Voilà donc la nouvelle sensation du cinéma belge. Mais, au-delà de ces cyclistes dénudés qui ont créé le buzz en défilant sur la croisette, qu’en est-il du film ?

La misère semble être un fonds de commerce qui rapporte pour le cinéma du plat pays. Normal, quand on vient de la patrie des Dardennes, me direz-vous. Oui, sauf que tout cela commence plus à ressembler à une formule garantissant sa place en festival qu’à une démarche honnête. Attention, « La merditude des choses » est sans doute habité par de bonnes intentions, mais cela sonne souvent aussi creux qu’une bouteille de bière vide.

Le long-métrage de Félix van Groeningen raconte pourtant une histoire qui avait tout pour nous toucher. L’évolution de cet ado du quart-monde qui découvre la vie aux côtés de son père, de ses oncles et de sa grande–mère, aurait pu se révéler émotionnellement plus riche, sans tomber pour autant dans le mélo. Hélas, cela ne se produit que très rarement.
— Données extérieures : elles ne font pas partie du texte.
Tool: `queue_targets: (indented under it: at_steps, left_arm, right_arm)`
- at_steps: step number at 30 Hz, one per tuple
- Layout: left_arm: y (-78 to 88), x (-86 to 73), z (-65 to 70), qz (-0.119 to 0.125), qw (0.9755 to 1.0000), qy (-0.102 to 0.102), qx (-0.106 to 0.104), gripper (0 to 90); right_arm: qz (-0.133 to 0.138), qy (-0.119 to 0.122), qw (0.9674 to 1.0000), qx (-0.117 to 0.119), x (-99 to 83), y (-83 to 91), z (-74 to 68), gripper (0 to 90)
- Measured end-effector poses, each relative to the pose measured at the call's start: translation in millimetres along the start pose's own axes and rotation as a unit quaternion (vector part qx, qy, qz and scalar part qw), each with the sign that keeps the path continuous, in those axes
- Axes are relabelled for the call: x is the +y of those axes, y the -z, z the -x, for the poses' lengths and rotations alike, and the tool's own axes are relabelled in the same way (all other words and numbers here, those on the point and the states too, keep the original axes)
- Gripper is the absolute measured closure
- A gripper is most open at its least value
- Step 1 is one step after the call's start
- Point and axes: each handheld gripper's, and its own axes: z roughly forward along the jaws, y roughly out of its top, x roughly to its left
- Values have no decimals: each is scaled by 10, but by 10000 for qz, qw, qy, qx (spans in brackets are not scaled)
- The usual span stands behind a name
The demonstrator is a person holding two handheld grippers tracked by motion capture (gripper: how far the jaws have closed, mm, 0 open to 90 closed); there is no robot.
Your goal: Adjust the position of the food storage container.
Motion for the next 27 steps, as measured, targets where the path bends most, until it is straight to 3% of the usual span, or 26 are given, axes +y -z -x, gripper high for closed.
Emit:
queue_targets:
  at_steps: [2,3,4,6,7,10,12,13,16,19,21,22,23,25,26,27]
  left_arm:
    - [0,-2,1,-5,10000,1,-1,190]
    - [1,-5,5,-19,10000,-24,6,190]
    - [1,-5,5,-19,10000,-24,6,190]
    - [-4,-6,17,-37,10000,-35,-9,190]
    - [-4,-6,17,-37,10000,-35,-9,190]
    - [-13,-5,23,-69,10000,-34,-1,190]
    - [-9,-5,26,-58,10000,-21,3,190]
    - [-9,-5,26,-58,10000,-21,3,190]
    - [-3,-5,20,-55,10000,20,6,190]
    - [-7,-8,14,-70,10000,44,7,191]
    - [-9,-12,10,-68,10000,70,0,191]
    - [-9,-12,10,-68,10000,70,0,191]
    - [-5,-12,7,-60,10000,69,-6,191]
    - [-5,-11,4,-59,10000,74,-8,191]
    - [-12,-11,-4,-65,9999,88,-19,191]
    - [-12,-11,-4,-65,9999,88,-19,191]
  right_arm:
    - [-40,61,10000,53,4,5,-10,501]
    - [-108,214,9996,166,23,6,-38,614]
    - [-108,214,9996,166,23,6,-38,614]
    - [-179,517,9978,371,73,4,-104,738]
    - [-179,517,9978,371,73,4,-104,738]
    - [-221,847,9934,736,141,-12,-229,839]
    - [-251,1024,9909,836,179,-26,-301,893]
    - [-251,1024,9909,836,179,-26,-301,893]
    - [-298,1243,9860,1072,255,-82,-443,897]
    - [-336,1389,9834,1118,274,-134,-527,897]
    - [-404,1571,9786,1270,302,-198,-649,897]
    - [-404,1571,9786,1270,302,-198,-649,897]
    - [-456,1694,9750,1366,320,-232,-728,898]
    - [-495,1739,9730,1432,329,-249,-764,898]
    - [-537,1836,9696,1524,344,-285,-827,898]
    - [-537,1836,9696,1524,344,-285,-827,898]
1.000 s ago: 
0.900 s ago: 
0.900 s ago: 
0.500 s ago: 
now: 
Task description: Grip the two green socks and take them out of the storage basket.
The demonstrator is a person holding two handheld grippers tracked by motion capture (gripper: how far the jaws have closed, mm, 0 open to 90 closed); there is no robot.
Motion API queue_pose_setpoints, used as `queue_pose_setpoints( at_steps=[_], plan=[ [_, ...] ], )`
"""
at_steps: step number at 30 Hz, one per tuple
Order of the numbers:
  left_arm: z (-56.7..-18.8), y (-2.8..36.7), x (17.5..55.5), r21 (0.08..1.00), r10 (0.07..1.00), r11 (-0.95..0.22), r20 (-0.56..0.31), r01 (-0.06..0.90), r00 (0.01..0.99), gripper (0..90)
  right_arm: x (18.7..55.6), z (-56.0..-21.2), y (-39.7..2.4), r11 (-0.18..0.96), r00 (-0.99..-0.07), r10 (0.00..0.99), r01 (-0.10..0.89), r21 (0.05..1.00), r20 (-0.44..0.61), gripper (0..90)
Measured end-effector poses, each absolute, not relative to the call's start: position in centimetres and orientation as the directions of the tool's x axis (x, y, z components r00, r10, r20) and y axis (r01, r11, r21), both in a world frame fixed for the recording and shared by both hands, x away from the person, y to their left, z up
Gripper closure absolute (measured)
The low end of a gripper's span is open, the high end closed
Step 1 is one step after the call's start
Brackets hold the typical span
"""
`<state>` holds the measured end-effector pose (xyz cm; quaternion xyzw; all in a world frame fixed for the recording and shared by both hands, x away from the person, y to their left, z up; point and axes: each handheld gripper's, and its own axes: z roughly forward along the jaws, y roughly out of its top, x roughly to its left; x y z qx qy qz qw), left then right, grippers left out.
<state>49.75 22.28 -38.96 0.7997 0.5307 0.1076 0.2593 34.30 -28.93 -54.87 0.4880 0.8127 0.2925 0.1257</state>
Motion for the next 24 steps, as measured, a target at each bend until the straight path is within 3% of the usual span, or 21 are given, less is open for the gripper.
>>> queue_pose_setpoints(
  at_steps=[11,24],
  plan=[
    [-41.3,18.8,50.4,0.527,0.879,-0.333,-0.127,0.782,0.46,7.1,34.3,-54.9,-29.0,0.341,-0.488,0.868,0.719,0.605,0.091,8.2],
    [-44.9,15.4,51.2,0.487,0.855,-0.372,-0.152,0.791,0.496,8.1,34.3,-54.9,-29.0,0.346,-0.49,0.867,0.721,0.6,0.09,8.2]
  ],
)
Entre passé et présent, le récit se déroule tandis que l’intérêt se dilue. Bien qu’ils soient haut en couleurs, on ne parvient jamais vraiment à s’attacher aux personnages. Trop caricaturale peut-être, trop complaisant dans la crasse sûrement, on se demande même si, finalement, le cinéaste aime vraiment ces personnages.

Reste quelques bons moments d’humour absurde, mais à l’image de la misère qui règne chez ces gens-la, pas grand-chose d’autres à se mettre sous la dent.